## Task description
Find the lines in the listing below that have the word "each" and give their count, nothing else.

## Dataset extract

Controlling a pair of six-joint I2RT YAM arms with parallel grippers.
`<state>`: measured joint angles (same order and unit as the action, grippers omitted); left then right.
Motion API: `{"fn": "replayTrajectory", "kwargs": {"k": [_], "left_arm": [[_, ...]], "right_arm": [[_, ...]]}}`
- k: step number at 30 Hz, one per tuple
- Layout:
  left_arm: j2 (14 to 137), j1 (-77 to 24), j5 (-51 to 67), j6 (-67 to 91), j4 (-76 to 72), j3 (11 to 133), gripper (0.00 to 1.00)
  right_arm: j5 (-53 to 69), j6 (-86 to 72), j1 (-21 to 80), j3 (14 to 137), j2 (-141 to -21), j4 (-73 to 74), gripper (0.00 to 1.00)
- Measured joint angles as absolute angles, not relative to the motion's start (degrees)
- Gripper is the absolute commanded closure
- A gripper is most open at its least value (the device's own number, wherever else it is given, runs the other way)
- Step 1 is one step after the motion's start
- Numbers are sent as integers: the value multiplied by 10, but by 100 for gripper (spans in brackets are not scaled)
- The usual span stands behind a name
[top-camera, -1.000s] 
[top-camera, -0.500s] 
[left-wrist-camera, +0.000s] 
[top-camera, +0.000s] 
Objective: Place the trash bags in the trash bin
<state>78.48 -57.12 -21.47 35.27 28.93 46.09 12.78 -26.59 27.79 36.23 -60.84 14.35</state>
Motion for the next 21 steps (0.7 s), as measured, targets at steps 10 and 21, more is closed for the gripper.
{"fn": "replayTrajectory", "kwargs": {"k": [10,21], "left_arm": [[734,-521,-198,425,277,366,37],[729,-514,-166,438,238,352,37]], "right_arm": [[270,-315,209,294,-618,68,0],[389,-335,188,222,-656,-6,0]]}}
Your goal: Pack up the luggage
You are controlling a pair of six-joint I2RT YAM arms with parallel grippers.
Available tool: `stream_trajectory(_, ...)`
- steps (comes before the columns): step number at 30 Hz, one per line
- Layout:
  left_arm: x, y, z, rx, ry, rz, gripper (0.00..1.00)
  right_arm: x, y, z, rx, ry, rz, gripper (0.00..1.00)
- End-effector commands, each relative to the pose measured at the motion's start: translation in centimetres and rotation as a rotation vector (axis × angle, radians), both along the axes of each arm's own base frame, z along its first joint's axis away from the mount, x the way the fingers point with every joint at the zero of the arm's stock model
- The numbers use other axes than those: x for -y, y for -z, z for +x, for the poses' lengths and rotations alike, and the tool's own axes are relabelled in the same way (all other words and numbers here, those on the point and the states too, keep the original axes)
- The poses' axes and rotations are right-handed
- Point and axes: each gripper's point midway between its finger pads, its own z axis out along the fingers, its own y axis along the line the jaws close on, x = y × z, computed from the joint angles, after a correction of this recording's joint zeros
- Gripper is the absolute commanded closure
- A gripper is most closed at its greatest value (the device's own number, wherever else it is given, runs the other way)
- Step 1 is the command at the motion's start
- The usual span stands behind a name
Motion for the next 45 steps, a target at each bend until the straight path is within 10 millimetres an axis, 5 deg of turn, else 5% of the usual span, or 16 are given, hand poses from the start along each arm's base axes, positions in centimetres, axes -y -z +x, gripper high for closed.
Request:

## Output of the task
3